Show every line in the records below that contains the word "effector".

* [DATA EXTRACT]:
....

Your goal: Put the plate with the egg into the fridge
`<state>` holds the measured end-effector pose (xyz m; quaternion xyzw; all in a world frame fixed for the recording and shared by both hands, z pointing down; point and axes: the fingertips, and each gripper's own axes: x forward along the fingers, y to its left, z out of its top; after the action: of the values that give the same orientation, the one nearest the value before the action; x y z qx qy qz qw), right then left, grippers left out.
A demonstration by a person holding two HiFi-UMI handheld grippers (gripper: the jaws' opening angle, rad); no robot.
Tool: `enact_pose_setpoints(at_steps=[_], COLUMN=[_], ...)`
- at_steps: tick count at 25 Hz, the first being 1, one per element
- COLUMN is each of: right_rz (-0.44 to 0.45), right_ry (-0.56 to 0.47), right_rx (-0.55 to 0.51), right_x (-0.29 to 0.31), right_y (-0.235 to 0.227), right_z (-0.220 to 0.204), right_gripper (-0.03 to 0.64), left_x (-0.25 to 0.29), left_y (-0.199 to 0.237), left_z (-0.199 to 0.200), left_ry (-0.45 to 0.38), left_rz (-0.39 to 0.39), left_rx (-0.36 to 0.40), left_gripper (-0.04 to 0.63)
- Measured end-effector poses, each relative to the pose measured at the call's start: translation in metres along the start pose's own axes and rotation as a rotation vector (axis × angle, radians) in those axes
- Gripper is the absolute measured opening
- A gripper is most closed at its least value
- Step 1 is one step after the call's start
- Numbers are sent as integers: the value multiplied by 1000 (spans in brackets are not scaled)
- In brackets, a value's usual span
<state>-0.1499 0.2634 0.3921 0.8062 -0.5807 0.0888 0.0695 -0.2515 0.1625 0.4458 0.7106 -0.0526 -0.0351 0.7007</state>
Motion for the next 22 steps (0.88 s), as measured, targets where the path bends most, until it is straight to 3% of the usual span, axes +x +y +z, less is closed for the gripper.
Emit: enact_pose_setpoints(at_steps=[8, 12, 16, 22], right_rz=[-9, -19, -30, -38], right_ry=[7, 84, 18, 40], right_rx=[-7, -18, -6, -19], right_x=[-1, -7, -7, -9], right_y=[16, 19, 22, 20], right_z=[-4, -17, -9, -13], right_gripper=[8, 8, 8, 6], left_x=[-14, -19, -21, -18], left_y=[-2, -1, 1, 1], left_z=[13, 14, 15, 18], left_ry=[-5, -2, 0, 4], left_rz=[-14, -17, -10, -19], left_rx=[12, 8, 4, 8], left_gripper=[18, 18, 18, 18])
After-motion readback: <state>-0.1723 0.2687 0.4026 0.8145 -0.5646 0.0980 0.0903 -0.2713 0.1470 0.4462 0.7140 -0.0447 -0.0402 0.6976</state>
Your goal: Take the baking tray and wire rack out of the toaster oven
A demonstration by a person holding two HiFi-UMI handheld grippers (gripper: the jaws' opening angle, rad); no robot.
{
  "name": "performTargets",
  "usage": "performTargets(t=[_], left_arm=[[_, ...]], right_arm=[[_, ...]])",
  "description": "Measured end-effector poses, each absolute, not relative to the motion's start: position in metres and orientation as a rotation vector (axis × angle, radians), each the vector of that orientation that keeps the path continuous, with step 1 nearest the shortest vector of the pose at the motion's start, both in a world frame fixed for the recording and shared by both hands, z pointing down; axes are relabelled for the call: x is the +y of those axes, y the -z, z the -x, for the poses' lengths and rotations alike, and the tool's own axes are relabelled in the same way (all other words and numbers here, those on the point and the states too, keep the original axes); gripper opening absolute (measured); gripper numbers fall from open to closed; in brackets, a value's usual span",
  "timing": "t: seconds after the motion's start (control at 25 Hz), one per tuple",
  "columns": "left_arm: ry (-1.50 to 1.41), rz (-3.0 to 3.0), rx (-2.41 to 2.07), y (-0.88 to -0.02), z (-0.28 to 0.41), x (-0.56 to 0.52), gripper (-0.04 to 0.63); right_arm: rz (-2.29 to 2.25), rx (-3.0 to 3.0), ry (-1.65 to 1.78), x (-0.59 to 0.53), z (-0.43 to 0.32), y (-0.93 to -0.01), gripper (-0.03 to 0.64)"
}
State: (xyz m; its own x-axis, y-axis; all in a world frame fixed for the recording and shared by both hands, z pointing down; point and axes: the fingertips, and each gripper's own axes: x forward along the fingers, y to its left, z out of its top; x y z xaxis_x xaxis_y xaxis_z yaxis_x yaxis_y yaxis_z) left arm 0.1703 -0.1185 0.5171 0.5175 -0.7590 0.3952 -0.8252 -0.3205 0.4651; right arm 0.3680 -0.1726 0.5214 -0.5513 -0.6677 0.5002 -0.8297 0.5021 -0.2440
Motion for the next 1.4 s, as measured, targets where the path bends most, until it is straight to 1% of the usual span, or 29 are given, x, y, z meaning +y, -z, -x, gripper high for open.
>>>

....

* [ANSWER FOR THE TASK]:
`<state>` holds the measured end-effector pose (xyz m; quaternion xyzw; all in a world frame fixed for the recording and shared by both hands, z pointing down; point and axes: the fingertips, and each gripper's own axes: x forward along the fingers, y to its left, z out of its top; after the action: of the values that give the same orientation, the one nearest the value before the action; x y z qx qy qz qw), right then left, grippers left out.
- Measured end-effector poses, each relative to the pose measured at the call's start: translation in metres along the start pose's own axes and rotation as a rotation vector (axis × angle, radians) in those axes
  "description": "Measured end-effector poses, each absolute, not relative to the motion's start: position in metres and orientation as a rotation vector (axis × angle, radians), each the vector of that orientation that keeps the path continuous, with step 1 nearest the shortest vector of the pose at the motion's start, both in a world frame fixed for the recording and shared by both hands, z pointing down; axes are relabelled for the call: x is the +y of those axes, y the -z, z the -x, for the poses' lengths and rotations alike, and the tool's own axes are relabelled in the same way (all other words and numbers here, those on the point and the states too, keep the original axes); gripper opening absolute (measured); gripper numbers fall from open to closed; in brackets, a value's usual span",

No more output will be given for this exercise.